Tree That Give Meat Instead Of Fruit!

By MICHAEL CHIRON

MANCHESTER, England — Here’s some good news that vegetarians can really sink their teeth into: Researchers have developed genetically engineered fruit trees that bear real meat!

Fruit from the new Meat Trees, developed by British scientists using gene-splicing technology, closely resembles ordinary grapefruit. But when you peel the large fruit open, inside is fresh beef.

“Our trees may sound like something out of a science fiction movie, but it’s really a simple, down-to-earth idea whose time has come,” declares Dr. Vincent Tartley, director of agricultural bioengineering research for the UltraModAgri Group, which created the amazing trees.

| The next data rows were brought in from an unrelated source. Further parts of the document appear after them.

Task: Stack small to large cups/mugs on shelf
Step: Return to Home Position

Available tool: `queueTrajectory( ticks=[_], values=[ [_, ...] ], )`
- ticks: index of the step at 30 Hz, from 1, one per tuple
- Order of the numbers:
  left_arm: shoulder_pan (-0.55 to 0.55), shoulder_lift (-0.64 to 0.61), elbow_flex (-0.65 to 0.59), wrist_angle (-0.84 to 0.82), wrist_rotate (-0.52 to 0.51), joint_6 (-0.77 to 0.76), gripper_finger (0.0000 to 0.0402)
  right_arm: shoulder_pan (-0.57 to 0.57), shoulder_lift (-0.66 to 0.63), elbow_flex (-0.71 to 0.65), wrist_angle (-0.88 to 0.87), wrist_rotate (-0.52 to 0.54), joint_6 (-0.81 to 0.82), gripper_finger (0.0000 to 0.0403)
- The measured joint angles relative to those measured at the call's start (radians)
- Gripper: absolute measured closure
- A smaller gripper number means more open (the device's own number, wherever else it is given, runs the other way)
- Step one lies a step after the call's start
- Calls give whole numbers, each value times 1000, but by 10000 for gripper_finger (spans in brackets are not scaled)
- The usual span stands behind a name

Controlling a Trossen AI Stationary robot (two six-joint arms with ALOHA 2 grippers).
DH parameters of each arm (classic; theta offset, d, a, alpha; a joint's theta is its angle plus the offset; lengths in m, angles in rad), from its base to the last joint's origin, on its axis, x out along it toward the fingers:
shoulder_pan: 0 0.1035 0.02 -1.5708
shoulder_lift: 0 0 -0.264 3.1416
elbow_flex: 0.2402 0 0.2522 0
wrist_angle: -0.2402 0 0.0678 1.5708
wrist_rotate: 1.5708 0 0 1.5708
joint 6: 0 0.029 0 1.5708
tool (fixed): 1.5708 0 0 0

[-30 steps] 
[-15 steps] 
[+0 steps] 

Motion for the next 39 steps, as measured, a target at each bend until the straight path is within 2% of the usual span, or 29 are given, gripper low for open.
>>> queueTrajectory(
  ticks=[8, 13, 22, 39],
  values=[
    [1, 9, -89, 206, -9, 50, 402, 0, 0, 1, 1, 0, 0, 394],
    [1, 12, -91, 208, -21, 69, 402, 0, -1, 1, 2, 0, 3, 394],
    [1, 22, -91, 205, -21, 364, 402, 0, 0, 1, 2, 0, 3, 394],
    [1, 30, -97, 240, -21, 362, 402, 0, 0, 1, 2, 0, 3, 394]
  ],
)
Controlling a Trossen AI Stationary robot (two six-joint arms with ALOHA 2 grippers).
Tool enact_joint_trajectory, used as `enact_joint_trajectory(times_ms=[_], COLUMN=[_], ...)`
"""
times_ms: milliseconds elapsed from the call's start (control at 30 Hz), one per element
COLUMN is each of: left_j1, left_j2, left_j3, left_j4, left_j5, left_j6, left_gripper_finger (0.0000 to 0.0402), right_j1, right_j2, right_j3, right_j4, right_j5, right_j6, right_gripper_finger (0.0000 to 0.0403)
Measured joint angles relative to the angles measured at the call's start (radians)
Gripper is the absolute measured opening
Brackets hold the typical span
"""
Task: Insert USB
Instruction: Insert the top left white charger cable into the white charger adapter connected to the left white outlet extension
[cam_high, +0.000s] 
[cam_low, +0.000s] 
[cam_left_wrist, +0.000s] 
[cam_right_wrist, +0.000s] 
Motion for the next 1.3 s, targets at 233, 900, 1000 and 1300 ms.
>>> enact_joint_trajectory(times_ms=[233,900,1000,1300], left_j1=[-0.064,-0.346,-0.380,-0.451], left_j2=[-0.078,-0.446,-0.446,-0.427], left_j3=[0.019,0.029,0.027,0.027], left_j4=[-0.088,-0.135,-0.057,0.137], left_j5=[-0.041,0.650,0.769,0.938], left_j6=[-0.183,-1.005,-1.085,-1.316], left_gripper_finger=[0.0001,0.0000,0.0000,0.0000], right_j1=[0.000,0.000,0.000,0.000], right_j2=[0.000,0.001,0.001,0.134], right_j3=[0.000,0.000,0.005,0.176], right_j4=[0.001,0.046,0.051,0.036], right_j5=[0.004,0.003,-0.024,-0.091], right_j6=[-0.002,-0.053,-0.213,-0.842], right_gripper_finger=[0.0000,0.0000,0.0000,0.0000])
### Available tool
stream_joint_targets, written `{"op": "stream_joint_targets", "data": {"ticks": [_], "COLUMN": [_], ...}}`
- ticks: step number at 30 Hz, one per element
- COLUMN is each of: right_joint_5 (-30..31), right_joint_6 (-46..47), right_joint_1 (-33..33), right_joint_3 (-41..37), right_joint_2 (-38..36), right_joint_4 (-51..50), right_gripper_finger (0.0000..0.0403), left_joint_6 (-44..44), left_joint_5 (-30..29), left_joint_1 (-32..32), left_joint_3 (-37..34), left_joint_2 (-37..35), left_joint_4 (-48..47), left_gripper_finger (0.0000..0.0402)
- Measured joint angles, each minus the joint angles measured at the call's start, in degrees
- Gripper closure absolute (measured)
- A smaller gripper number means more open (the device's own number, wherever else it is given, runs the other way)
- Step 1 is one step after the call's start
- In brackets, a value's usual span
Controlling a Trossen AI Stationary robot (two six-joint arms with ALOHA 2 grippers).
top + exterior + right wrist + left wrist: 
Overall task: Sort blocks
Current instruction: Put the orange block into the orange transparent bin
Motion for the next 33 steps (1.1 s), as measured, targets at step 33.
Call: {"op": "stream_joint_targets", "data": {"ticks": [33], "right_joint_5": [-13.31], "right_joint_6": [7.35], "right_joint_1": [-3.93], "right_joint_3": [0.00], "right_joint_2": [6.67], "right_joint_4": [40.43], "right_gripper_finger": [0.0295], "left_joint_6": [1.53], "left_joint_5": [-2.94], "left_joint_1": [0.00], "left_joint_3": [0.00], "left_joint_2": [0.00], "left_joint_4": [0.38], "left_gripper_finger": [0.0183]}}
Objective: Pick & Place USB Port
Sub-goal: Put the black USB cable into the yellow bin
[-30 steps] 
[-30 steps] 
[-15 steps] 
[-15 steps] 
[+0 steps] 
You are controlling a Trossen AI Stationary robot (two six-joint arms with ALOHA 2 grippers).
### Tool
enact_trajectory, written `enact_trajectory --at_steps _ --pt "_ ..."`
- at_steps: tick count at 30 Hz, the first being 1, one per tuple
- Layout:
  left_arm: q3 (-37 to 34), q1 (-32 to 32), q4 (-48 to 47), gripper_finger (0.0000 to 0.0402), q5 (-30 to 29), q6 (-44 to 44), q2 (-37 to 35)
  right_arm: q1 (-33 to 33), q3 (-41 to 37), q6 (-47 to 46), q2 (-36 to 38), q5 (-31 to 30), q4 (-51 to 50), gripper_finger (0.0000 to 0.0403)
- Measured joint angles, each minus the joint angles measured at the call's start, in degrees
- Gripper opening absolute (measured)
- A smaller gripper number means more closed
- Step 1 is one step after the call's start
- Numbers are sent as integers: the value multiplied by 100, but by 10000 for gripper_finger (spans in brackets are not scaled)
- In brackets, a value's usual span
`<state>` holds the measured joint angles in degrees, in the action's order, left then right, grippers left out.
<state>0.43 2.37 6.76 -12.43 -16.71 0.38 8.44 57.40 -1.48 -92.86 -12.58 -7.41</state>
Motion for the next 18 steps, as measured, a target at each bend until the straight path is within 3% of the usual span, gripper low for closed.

“Vegetarians have been complaining for years that despite their moral convictions against consuming meat, they still crave the flavor of a good steak once in a while. Now they can have their cake and eat it too.”

Although it’s taken 12 years to develop the trees, the concept is simple.

“We take the genes from cattle that produce key proteins and splice them into the reproductive cells of grapefruit trees,” he says. “When the seeds mature into trees, instead of producing ordinary citrus fruit, the pulp contains meat. You get the flavor, texture — even the smell.”

Those who’ve sampled the meat agree it tastes like the real thing.

“I was a bit skeptical at first when I sank my teeth into a hamburger after they told me it grew on a tree,” says Londoner Mark Basker, 41, who participated in a consumer taste-test. “But it was juicy and delicious — nothing leafy about it at all.”

Meat grown on trees needs only sun, water and fertilizer and thus is more cost-effective than raising livestock, Dr. Tartley also points out.

Meat Tree products could be on the market in Great Britain by year’s end and, pending USDA approval, on dinner plates in the U.S. by 2014.

Some fanatical vegetarians insist they could never eat meat — even if it grew on a tree and no animals had to be killed. Others love the idea.

“My mouth is watering already,” says a committed vegetarian of 20 years.

But religious leaders are uneasy about “trans-species genetic engineering.” “Mixing animal and vegetable DNA to create a new species is playing God,” argues Rev. Lawrence Bedlow, Britain’s leading expert in medical ethics.